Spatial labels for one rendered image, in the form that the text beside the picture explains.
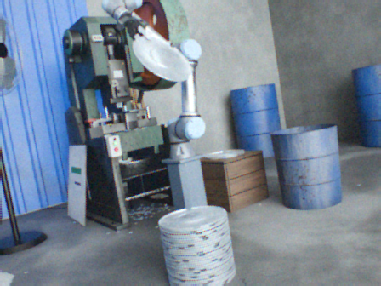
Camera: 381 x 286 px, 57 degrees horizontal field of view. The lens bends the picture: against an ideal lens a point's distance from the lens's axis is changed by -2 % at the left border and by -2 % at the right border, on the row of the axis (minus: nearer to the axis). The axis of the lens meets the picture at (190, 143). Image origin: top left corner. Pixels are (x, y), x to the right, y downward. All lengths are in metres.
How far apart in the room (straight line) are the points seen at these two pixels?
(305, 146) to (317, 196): 0.31
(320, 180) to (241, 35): 3.47
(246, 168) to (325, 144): 0.57
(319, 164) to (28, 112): 2.66
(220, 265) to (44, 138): 2.64
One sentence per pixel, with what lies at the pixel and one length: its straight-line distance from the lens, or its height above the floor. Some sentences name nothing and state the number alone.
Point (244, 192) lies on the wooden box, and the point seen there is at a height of 0.10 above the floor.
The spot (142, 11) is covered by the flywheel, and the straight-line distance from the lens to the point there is 3.14.
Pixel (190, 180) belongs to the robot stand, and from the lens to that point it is 2.05.
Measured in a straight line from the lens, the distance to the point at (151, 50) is 1.64.
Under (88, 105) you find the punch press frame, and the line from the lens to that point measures 2.92.
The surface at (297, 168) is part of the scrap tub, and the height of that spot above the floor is 0.27.
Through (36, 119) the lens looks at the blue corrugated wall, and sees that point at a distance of 3.77.
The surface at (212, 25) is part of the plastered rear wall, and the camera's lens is 5.08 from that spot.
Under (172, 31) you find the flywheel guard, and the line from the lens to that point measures 2.69.
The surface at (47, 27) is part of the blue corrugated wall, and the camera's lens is 3.98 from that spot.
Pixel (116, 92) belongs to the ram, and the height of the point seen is 0.93.
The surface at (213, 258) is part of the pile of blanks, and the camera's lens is 1.48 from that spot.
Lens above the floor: 0.71
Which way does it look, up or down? 5 degrees down
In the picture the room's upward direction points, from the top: 9 degrees counter-clockwise

**WHAT IS EXPECTED**
What you give back must be the data above, reproduced exactly and free of pictures.

**WRITTEN ANSWER**
Spatial labels for one rendered image, in the form that the text beside the picture explains.
Camera: 381 x 286 px, 57 degrees horizontal field of view. The lens bends the picture: against an ideal lens a point's distance from the lens's axis is changed by -2 % at the left border and by -2 % at the right border, on the row of the axis (minus: nearer to the axis). The axis of the lens meets the picture at (190, 143). Image origin: top left corner. Pixels are (x, y), x to the right, y downward. All lengths are in metres.
How far apart in the room (straight line) are the points seen at these two pixels?
(305, 146) to (317, 196): 0.31
(320, 180) to (241, 35): 3.47
(246, 168) to (325, 144): 0.57
(319, 164) to (28, 112): 2.66
(220, 265) to (44, 138): 2.64
One sentence per pixel, with what lies at the pixel and one length: its straight-line distance from the lens, or its height above the floor. Some sentences name nothing and state the number alone.
Point (244, 192) lies on the wooden box, and the point seen there is at a height of 0.10 above the floor.
The spot (142, 11) is covered by the flywheel, and the straight-line distance from the lens to the point there is 3.14.
Pixel (190, 180) belongs to the robot stand, and from the lens to that point it is 2.05.
Measured in a straight line from the lens, the distance to the point at (151, 50) is 1.64.
Under (88, 105) you find the punch press frame, and the line from the lens to that point measures 2.92.
The surface at (297, 168) is part of the scrap tub, and the height of that spot above the floor is 0.27.
Through (36, 119) the lens looks at the blue corrugated wall, and sees that point at a distance of 3.77.
The surface at (212, 25) is part of the plastered rear wall, and the camera's lens is 5.08 from that spot.
Under (172, 31) you find the flywheel guard, and the line from the lens to that point measures 2.69.
The surface at (47, 27) is part of the blue corrugated wall, and the camera's lens is 3.98 from that spot.
Pixel (116, 92) belongs to the ram, and the height of the point seen is 0.93.
The surface at (213, 258) is part of the pile of blanks, and the camera's lens is 1.48 from that spot.
Lens above the floor: 0.71
Which way does it look, up or down? 5 degrees down
In the picture the room's upward direction points, from the top: 9 degrees counter-clockwise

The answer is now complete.